Отец, слушая, как-то механически покачивал головой. Она то заслоняла, то открывала дырку в шторе: колючий лучик угасал и вспыхивал… Потом отец сказал скованно:

— Я не понимаю. Разве… у тебя дома что-то не так? Адам к тебе плохо относится?

— Он ко мне отлично относится. И к маме… — Витька запнулся, лбом лег на колени.

— Тогда какое же здесь «но»? — с ненастоящим раздражением спросил Мохов-старший. — Ты же явно не договорил.

Витька молчал.

— Кажется, я понимаю. Мама не так относится к Адаму… Но тебе-то, собственно, что?

Витька поднял лицо.

— Она… они то разъезжаются, то опять… Все время как на вокзале…

— Послушай, Виктор. При всех обстоятельствах жаловаться на мать — это последнее дело…

— А я не на нее, — хрипловато сказал Витька. — Я вообще… Жаловаться, конечно, ни на кого нельзя. На тебя тоже…

— Да на меня жалуйся сколько угодно! — почти обрадовался Михаил Алексеевич. — Хоть маме, хоть деду, хоть Святым Хранителям!.. Я знаю, что я никудышный отец, я кругом виноват и толку от меня никакого… Ну и тем более! Какая тебе со мной жизнь? Я холостяк, бобыль по натуре, я не то что о сыне, о себе заботиться не умею…

— Я бы тебе яичницу жарил… — шепотом сказал Витька. — С помидорами. Ты любишь…

— Ну… аргумент… — Отец старательно засопел.

— Ага… И чай вечером. Ты приходишь из лаборатории, а я…

— Есть обстоятельства, из-за которых я никак не могу уйти отсюда… Кстати, о яичнице!
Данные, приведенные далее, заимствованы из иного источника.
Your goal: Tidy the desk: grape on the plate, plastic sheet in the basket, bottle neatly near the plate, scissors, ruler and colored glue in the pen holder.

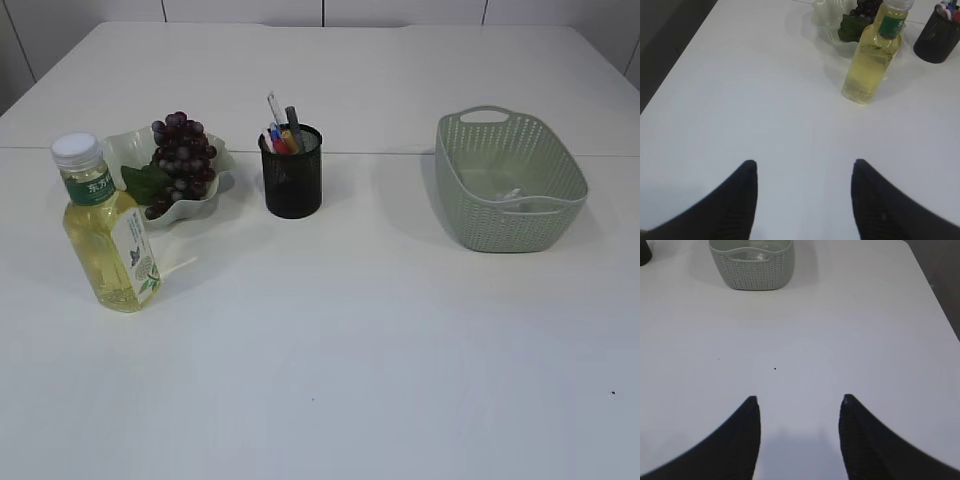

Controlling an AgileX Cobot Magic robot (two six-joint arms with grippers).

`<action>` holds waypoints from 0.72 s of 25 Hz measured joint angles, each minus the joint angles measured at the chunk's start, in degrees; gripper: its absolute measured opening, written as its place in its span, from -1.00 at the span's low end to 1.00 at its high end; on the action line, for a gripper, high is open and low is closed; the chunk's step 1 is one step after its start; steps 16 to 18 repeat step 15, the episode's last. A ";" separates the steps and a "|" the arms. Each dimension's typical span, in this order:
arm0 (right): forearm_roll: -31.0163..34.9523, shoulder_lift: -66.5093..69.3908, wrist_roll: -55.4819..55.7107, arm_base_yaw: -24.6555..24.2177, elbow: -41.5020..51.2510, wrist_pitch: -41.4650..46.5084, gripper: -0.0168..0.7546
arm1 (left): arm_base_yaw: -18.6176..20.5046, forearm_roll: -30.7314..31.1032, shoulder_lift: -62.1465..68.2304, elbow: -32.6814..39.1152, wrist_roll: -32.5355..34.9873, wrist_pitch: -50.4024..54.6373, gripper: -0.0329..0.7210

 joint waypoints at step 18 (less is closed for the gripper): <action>0.83 0.00 -0.14 0.00 0.00 -0.13 0.09 | 0.00 -7.56 0.00 0.00 11.07 -0.42 0.24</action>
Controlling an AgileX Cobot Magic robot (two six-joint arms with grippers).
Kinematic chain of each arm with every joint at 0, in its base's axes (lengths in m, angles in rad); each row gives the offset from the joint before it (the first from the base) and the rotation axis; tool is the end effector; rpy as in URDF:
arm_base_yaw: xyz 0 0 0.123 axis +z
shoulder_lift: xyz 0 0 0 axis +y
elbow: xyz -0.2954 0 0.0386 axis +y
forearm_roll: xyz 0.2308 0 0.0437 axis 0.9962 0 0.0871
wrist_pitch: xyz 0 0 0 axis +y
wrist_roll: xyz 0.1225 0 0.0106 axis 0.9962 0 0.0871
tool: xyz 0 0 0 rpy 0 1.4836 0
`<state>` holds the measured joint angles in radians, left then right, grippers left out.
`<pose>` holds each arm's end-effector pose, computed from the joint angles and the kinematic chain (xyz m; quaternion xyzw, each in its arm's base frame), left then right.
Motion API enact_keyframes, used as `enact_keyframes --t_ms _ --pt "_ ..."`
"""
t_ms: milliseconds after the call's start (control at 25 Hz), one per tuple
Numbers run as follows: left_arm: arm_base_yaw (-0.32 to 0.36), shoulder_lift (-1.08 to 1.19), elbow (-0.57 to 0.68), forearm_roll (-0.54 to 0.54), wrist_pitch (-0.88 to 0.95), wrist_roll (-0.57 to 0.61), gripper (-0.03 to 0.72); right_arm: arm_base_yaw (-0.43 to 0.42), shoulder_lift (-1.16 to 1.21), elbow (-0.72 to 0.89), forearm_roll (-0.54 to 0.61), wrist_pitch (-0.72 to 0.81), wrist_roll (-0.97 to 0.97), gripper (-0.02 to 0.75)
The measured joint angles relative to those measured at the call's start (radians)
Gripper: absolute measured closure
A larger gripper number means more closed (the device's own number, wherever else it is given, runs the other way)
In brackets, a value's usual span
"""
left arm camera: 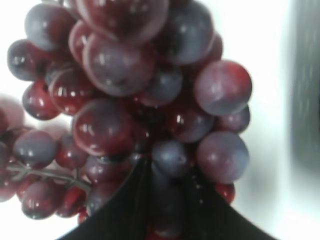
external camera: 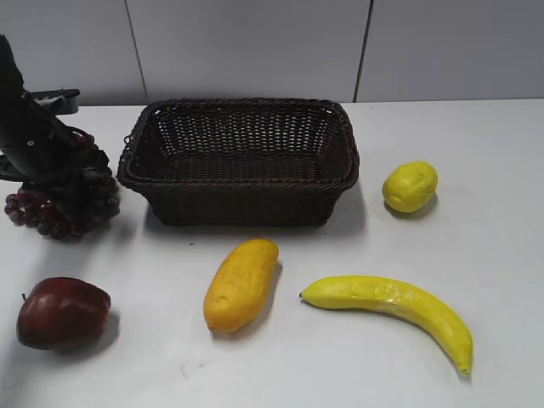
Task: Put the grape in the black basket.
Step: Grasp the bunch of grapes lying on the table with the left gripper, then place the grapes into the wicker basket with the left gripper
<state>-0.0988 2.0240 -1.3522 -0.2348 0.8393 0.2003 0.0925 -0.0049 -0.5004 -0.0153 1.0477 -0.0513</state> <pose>0.3872 -0.0598 0.1427 0.0767 0.9901 -0.0889 0.0775 -0.0042 -0.0020 0.2560 -0.0607 0.8462 0.0033 0.5293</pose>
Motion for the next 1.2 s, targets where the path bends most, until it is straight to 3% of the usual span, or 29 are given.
enact_keyframes --t_ms 480,800,960,1200 --pt "0.0 -0.279 -0.02 0.079 -0.062 0.0 0.571 0.0 0.0 0.0 0.0 0.0 0.0 0.238" --pt "-0.011 -0.409 -0.157 0.076 -0.075 0.0 0.576 0.0 0.0 0.0 0.0 0.0 -0.001 0.238" --pt "-0.077 -0.419 -0.239 0.06 -0.093 0.0 0.576 0.0 0.0 0.0 0.0 0.0 -0.001 0.238" --pt "-0.25 -0.419 -0.266 0.049 -0.249 -0.001 0.579 0.0 0.0 0.0 0.0 0.0 -0.001 0.238"
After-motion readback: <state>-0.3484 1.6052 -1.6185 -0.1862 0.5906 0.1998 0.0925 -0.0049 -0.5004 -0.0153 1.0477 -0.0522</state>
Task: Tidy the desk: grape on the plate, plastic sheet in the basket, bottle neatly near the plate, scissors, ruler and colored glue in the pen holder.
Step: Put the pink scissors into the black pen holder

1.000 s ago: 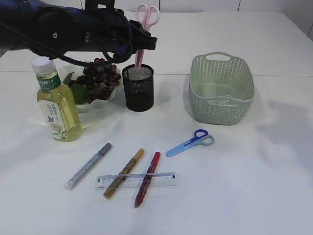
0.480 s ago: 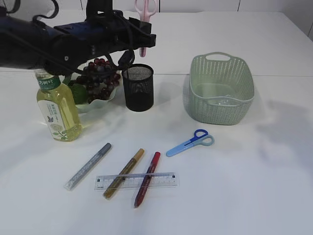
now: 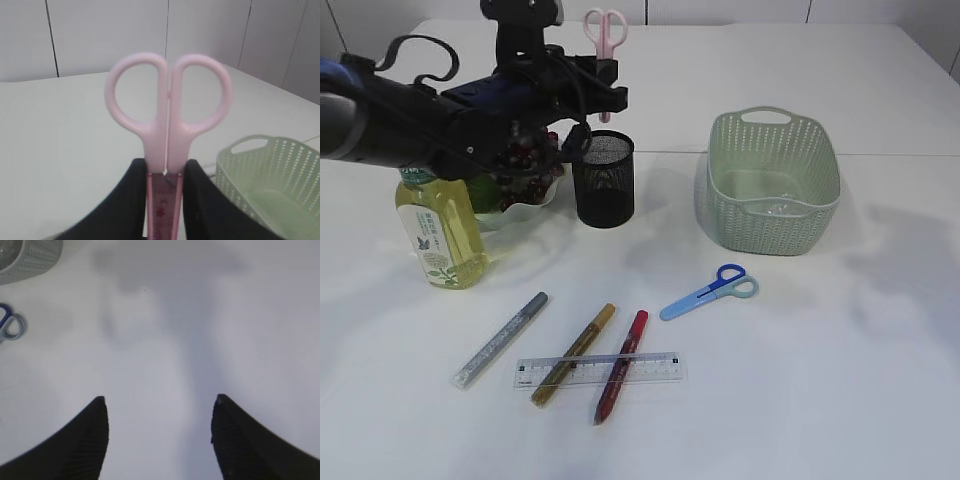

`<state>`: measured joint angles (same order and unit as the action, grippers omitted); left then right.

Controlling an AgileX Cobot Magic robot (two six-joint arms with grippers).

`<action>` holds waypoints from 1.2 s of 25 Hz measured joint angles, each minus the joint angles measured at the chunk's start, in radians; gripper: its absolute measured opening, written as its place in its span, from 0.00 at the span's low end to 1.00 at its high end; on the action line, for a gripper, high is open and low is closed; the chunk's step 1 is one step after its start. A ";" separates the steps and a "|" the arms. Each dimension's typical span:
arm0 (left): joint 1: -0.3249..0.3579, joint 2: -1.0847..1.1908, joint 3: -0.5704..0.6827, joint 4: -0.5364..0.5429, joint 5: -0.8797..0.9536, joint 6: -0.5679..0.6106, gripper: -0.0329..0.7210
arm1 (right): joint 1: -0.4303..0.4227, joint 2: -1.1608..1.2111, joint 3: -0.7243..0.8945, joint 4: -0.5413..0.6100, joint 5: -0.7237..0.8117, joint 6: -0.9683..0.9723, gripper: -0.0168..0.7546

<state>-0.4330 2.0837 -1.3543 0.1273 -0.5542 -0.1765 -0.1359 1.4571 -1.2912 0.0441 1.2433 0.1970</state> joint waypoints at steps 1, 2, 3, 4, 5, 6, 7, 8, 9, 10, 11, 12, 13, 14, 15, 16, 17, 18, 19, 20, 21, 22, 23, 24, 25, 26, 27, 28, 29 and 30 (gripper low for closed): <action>0.002 0.012 -0.011 0.000 -0.001 0.000 0.24 | 0.000 0.000 0.000 0.000 0.000 0.000 0.68; 0.002 0.022 -0.024 0.000 -0.002 0.000 0.24 | 0.000 0.000 0.000 0.000 0.000 0.000 0.68; 0.002 0.032 -0.035 0.000 -0.003 0.000 0.24 | 0.000 0.000 0.000 0.000 0.000 0.000 0.68; 0.004 0.039 -0.044 0.000 -0.005 0.000 0.24 | 0.000 0.000 0.000 -0.002 0.000 0.000 0.68; 0.004 0.049 -0.053 0.000 -0.005 0.000 0.24 | 0.000 0.000 0.000 -0.002 0.000 0.000 0.68; 0.006 0.058 -0.062 0.000 -0.005 0.000 0.24 | 0.000 0.000 0.000 -0.002 0.000 0.000 0.68; 0.006 0.068 -0.069 0.000 -0.005 0.000 0.24 | 0.000 0.000 0.000 -0.002 0.000 0.000 0.68; 0.008 0.075 -0.073 0.000 -0.005 0.000 0.24 | 0.000 0.000 0.000 -0.002 0.000 0.000 0.68; 0.008 0.081 -0.076 0.000 -0.005 0.000 0.24 | 0.000 0.000 0.000 -0.002 0.000 0.000 0.68; 0.009 0.086 -0.076 0.000 -0.003 0.000 0.24 | 0.000 0.000 0.000 -0.002 0.000 0.000 0.68; 0.010 0.090 -0.078 0.000 -0.002 0.000 0.24 | 0.000 0.000 0.000 -0.002 0.000 0.000 0.68; 0.012 0.094 -0.078 0.000 0.001 0.000 0.24 | 0.000 0.000 0.000 -0.002 0.000 0.000 0.68; 0.014 0.098 -0.078 0.000 0.004 0.000 0.24 | 0.000 0.000 0.000 -0.002 0.000 0.000 0.68; 0.014 0.102 -0.079 0.000 0.004 0.000 0.24 | 0.000 0.000 0.000 -0.004 0.000 0.000 0.68; 0.015 0.104 -0.079 -0.002 0.006 0.000 0.24 | 0.000 0.000 0.000 -0.004 0.000 0.000 0.68; 0.017 0.107 -0.079 -0.004 0.009 0.000 0.24 | 0.000 0.000 0.000 -0.005 0.000 0.000 0.68; 0.017 0.108 -0.079 -0.006 0.013 0.000 0.24 | 0.000 0.000 0.000 -0.006 0.000 0.000 0.68; 0.019 0.109 -0.079 -0.006 0.014 0.000 0.24 | 0.000 0.000 0.000 -0.007 0.000 0.000 0.68; 0.019 0.109 -0.079 -0.008 0.015 0.000 0.24 | 0.000 0.000 0.000 -0.009 0.000 0.000 0.68; 0.020 0.109 -0.080 -0.008 0.015 0.000 0.24 | 0.000 0.000 0.000 -0.009 0.000 0.000 0.68; 0.020 0.109 -0.080 -0.009 0.017 0.000 0.24 | 0.000 0.000 0.000 -0.011 0.000 0.000 0.68; 0.020 0.109 -0.080 -0.012 0.020 0.000 0.24 | 0.000 0.000 0.000 -0.011 0.000 0.000 0.68; 0.020 0.109 -0.080 -0.014 0.025 0.000 0.24 | 0.000 0.000 0.000 -0.011 0.000 0.000 0.68; 0.020 0.109 -0.080 -0.019 0.031 0.000 0.24 | 0.000 0.000 0.000 -0.011 0.000 0.000 0.68; 0.020 0.109 -0.080 -0.026 0.035 0.000 0.24 | 0.000 0.000 0.000 -0.011 0.000 0.000 0.68; 0.020 0.109 -0.080 -0.031 0.042 0.000 0.24 | 0.000 0.000 0.000 -0.011 0.000 0.000 0.68; 0.020 0.109 -0.080 -0.031 0.048 0.000 0.24 | 0.000 0.000 0.000 -0.011 0.000 0.000 0.68; 0.020 0.109 -0.080 -0.033 0.052 0.000 0.24 | 0.000 0.000 0.000 -0.011 0.000 0.000 0.68; 0.020 0.109 -0.080 -0.034 0.057 0.000 0.24 | 0.000 0.000 0.000 -0.011 0.000 0.000 0.68; 0.020 0.109 -0.080 -0.035 0.061 0.000 0.24 | 0.000 0.000 0.000 -0.011 0.000 0.000 0.68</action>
<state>-0.4132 2.1924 -1.4345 0.0924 -0.4933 -0.1765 -0.1359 1.4571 -1.2912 0.0332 1.2433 0.1970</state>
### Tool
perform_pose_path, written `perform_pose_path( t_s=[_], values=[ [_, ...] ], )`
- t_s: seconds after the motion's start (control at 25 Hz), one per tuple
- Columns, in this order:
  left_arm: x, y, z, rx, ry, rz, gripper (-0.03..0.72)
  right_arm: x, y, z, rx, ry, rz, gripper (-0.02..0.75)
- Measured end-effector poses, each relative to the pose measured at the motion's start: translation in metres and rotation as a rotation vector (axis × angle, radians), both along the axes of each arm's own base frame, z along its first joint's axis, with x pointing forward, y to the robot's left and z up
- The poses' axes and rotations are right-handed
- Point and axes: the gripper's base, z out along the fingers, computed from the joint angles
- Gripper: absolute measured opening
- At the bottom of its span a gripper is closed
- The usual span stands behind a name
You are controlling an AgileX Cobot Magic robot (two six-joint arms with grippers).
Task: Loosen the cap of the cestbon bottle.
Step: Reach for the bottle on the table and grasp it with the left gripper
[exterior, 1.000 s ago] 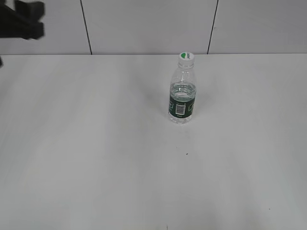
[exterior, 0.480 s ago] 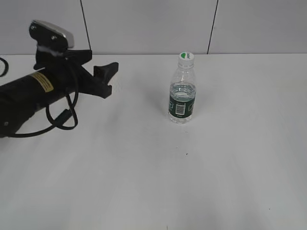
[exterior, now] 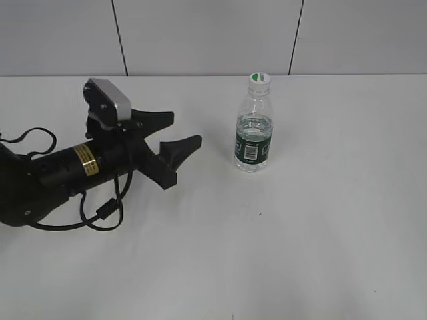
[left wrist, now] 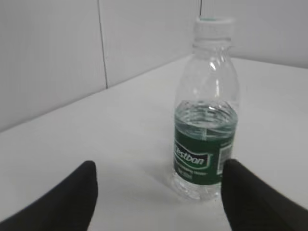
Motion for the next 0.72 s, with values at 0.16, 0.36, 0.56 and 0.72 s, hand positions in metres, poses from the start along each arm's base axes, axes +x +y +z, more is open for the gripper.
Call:
perform_pose_path(
  t_s=[0.16, 0.36, 0.56, 0.72],
  values=[
    [-0.007, -0.012, -0.009, 0.008, 0.024, -0.044, 0.497, 0.000, 0.000, 0.000, 0.000, 0.000, 0.000, 0.588],
    [-0.013, -0.023, -0.009, -0.004, 0.025, -0.055, 0.508, 0.000, 0.000, 0.000, 0.000, 0.000, 0.000, 0.588],
    [-0.013, -0.023, -0.008, -0.008, 0.028, -0.048, 0.494, 0.000, 0.000, 0.000, 0.000, 0.000, 0.000, 0.588],
    [-0.014, -0.025, -0.015, 0.000, 0.043, -0.064, 0.492, 0.000, 0.000, 0.000, 0.000, 0.000, 0.000, 0.588]
  ],
)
Небось лопать хочешь, а?

— Хочу, — безрадостно сказал Витька.

— Не дуйся, и пошли на кухню.

2

Кухня была маленькая. А с тех пор как Витька побывал здесь последний раз, в ней стало вообще не повернуться. Все углы, простенки и свободное пространство на полу были заставлены черными кубиками энергосборников, серебристыми импульсаторами и дополнительными нейроблоками. И еще всякими аппаратами, в которых Витька ни бум-бум.

Отец по-журавлиному шагнул через ящик с кабелями к холодильнику, дернул дверцу.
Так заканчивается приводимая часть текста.